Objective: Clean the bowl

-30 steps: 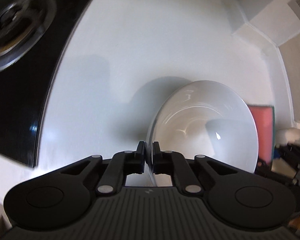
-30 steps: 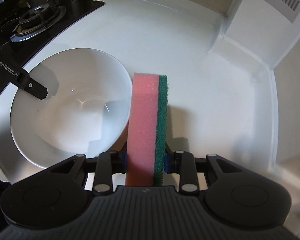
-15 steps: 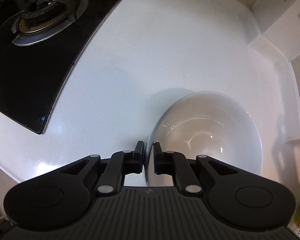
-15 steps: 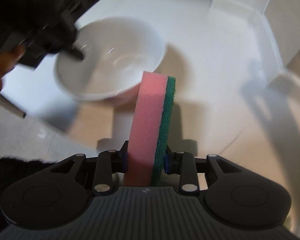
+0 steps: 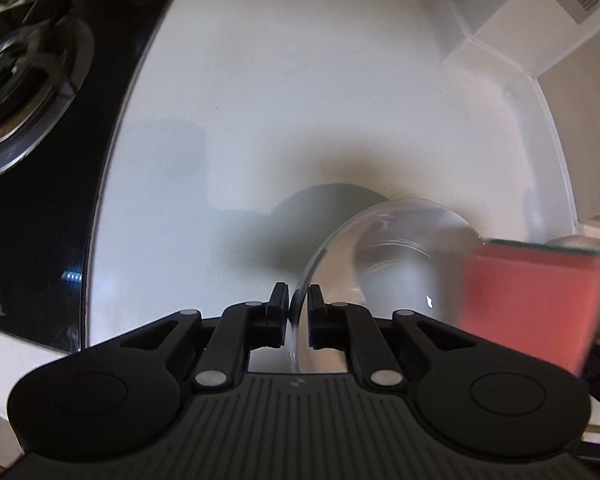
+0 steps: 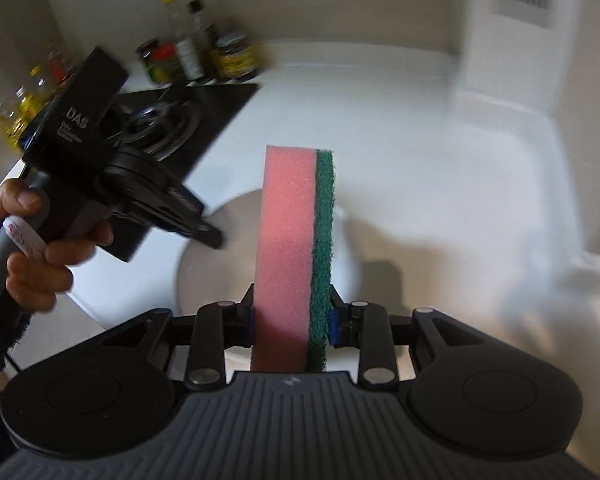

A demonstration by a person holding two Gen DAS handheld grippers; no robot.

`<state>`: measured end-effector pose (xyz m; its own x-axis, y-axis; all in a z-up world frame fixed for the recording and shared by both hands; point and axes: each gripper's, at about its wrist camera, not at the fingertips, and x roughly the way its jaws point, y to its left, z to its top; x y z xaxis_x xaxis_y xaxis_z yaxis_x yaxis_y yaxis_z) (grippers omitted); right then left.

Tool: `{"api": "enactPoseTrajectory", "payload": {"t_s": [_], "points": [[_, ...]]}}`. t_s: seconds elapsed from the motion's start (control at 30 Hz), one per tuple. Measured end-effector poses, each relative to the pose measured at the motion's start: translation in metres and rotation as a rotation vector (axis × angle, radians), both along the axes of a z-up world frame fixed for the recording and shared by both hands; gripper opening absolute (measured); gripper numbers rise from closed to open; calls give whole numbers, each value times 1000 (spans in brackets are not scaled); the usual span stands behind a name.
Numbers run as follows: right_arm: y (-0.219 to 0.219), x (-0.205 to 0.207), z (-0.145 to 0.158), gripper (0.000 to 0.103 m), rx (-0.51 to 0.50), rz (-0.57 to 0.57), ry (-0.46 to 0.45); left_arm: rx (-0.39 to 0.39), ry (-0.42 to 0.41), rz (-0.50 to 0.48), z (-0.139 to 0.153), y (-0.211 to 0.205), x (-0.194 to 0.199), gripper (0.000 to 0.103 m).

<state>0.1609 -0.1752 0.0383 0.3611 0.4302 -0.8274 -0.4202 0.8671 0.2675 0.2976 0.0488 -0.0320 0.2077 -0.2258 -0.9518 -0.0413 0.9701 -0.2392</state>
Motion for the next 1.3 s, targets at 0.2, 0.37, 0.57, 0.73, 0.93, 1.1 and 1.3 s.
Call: {"api": "enactPoseTrajectory", "payload": {"t_s": [0.2,0.37,0.57,0.73,0.93,1.1,1.3], "points": [[26,39,-44,27,-130,48,147,-34,-19,47,-5,7,-5,10],[68,21,-50,27,-372,319,7,-49,8,16,-4,9,13,9],[99,-21,-55,27,-590,701,-196,-29,41,-146,6,3,36,9],[90,-38,-55,27,-615,918,-270,51,-24,-386,20,-28,52,9],[74,-45,-57,27,-634,1228,-345,127,27,-690,13,-79,75,13],[58,-54,-57,26,-704,1490,-459,80,80,-575,4,-72,82,22],[38,-62,-65,27,-942,1640,-696,83,17,-291,4,-40,49,16]]}}
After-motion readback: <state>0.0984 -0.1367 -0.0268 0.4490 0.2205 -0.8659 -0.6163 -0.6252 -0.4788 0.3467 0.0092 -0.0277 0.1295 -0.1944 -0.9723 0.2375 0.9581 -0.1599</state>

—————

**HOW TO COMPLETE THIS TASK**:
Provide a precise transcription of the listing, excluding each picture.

**ANSWER SECTION**:
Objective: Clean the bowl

-30 steps: 
-30 steps: 
-15 steps: 
-15 steps: 
+0 steps: 
+0 steps: 

A demonstration by a person holding two Gen DAS handheld grippers; no robot.

`<state>`: measured end-effector pose (xyz m; its own x-axis, y-axis; all in a z-up world frame fixed for the recording and shared by both hands; point and axes: each gripper's, at about its wrist camera, not at the fingertips, and x roughly the way its jaws point, y to its left, z to its top; x y z xaxis_x xaxis_y xaxis_z yaxis_x yaxis_y yaxis_z) (grippers omitted); right then left.

Tool: `{"api": "enactPoseTrajectory", "payload": {"t_s": [_], "points": [[_, ...]]}}`. t_s: seconds elapsed from the motion's start (control at 30 Hz), one per tuple. Measured end-effector poses, each relative to the pose measured at the motion's start: translation in metres and rotation as a rotation vector (axis × angle, radians), both along the axes of a z-up world frame fixed for the recording and shared by both hands; gripper opening absolute (measured); gripper numbers rise from closed to open; calls give whole numbers, each value times 1000 (spans in brackets are not scaled); the usual span stands behind a name.
Numbers run as follows: right_arm: y (-0.219 to 0.219), x (-0.205 to 0.207), z (-0.145 to 0.158), gripper (0.000 to 0.103 m), rx (-0.51 to 0.50), rz (-0.57 to 0.57), ry (-0.46 to 0.45); left_arm: rx (-0.39 to 0.39), ry (-0.42 to 0.41), rz (-0.50 to 0.48), z (-0.139 to 0.153), y (-0.211 to 0.205), x (-0.194 to 0.199), gripper (0.000 to 0.103 m).

<state>0.1609 -0.1752 0.0383 0.3611 0.4302 -0.8274 -0.4202 0.8671 0.2675 0.2976 0.0488 -0.0320 0.2077 -0.2258 -0.9518 -0.0413 0.9701 -0.2392</state>
Motion for the next 1.3 s, targets at 0.2, 0.37, 0.57, 0.73, 0.93, 1.1 and 1.3 s.
Call: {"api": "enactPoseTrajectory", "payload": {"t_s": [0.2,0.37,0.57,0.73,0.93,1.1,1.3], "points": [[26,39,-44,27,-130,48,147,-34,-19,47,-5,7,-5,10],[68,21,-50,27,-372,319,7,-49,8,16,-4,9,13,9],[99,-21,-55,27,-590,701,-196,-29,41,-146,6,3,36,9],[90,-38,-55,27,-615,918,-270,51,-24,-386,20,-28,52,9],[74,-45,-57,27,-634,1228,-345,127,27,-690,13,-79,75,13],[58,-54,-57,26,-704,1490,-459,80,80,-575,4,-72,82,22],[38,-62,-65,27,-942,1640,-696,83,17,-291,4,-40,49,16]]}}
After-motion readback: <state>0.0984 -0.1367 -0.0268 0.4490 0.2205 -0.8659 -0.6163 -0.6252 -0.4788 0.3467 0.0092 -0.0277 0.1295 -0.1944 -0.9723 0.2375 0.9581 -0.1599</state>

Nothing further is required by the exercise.